Right now, it’s looking pretty bleak. Increases in fuel costs combined with the hollowing out of the middle class means that airlines will focus increasingly on the top 10-15%. You’ll see service to fewer places, as detailed in this Wall St. J. report, higher prices, and more space devoted to business and first class. Think of what air travel was like back in the 1950s, for example, but without a DC-3 stopping once a day in your home town. Oxford, MS, where I went to high school and college, used to have scheduled service via Southern Airways and the aforementioned DC-3 (later Martin 404s). Today, it’s the “Airport at Ole Miss,” where it primarily serves rich alums flying in for football games. Nearby Memphis is down to 91 scheduled flights a day from over 300 just a few years ago.
On the other hand, the CEO of Bombardier seems optimistic in this condensed interview, also in the Journal. A couple of points that I found interesting:
- Their new C-series, scheduled to enter service next year, will serve the 100-149 seat market with an aircraft that promises to be “20% more fuel efficient than the best aircraft out there.” Could this make service to St. Augustine profitable again?

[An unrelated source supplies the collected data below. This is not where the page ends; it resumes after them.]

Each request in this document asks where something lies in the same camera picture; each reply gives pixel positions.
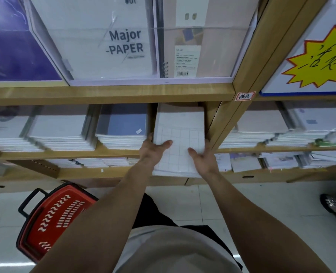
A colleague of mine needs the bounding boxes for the stack of blue cover notebooks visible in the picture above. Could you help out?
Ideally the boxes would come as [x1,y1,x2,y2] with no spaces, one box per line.
[95,104,149,150]

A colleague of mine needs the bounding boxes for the row of thin white notebooks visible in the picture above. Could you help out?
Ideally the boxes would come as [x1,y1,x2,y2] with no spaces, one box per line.
[47,158,141,169]

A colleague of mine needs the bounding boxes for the white paper pad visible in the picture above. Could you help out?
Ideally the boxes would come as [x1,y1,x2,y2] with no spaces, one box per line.
[28,0,157,81]

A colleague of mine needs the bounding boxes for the purple cover notebook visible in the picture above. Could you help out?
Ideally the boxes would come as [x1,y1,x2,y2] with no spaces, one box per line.
[0,0,63,82]

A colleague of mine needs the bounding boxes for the stack of grey cover notebooks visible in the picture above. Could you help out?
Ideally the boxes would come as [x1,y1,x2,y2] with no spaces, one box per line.
[28,105,98,151]

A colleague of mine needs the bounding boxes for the stack of beige cover notebooks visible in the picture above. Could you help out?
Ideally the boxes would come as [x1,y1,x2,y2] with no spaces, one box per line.
[219,102,290,149]

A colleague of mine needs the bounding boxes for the person's left forearm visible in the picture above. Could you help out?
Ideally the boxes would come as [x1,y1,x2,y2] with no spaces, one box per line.
[28,163,155,273]

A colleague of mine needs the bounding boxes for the black shorts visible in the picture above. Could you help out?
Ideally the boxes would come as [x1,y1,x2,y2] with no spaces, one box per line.
[132,193,231,263]

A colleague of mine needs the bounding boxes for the pink spiral notebook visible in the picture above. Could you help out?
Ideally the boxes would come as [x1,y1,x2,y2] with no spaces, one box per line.
[159,0,255,78]

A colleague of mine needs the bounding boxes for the red plastic shopping basket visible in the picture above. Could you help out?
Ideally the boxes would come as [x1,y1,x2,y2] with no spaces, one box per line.
[17,183,99,264]

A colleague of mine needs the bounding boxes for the red bordered label sticker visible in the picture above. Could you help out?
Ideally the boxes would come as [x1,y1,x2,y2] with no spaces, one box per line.
[235,91,256,102]

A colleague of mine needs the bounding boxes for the grey shirt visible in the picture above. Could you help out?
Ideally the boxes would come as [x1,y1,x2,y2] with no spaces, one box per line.
[114,226,243,273]

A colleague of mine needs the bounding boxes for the stack of white cover notebooks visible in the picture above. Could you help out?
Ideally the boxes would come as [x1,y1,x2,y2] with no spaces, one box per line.
[0,106,44,153]

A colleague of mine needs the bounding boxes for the person's right hand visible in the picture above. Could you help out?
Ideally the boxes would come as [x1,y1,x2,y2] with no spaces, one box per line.
[187,147,220,177]

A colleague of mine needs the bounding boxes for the pile of illustrated white notebooks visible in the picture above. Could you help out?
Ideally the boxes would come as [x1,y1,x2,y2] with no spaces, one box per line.
[258,151,336,170]

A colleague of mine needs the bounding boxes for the wooden shelf unit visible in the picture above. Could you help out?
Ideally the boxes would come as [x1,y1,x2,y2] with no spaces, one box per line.
[0,0,336,194]

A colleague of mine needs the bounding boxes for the stack of white grid notebooks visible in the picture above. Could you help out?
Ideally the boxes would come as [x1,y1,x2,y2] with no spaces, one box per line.
[152,103,206,178]

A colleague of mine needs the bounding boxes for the stack of pale printed notebooks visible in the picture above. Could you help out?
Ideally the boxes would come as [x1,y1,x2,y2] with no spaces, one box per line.
[266,101,336,147]

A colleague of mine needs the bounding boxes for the person's left hand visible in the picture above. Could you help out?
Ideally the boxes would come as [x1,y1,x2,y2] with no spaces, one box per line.
[139,133,173,168]

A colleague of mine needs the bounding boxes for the person's right forearm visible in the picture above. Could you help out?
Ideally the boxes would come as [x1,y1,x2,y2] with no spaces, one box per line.
[203,171,326,273]

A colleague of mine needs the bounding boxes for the pile of small white notebooks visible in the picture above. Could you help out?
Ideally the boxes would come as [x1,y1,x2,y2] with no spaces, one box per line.
[214,153,262,173]

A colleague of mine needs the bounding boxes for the white sign with yellow starburst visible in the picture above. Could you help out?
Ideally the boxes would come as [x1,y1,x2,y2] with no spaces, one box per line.
[260,0,336,97]

- High speed rail, about half of Bombardier’s business, is booming except in one major market. For example, they’re introducing a new train, the “Zephiro 380, a train that goes [235 miles] an hour, designed in conjunction with our German and Chinese employees.” For trips of less than 1,000 miles, this train could well beat airlines for travel between city centers. Eventually, we may overcome the ideological blinders keeping high-speed rail from becoming a presence in such dense markets as along the east coast, as well as between Chicago and New York (say hi to Eva Marie Saint for me), Chicago and Washington, San Francisco and LA, and the Dallas – Houston – San Antonio triangle.
I don’t know what all this means, but it seems obvious that if we’re going to stay a great nation, much less a great power, we have to have efficient and ubiquitous means of moving around the country.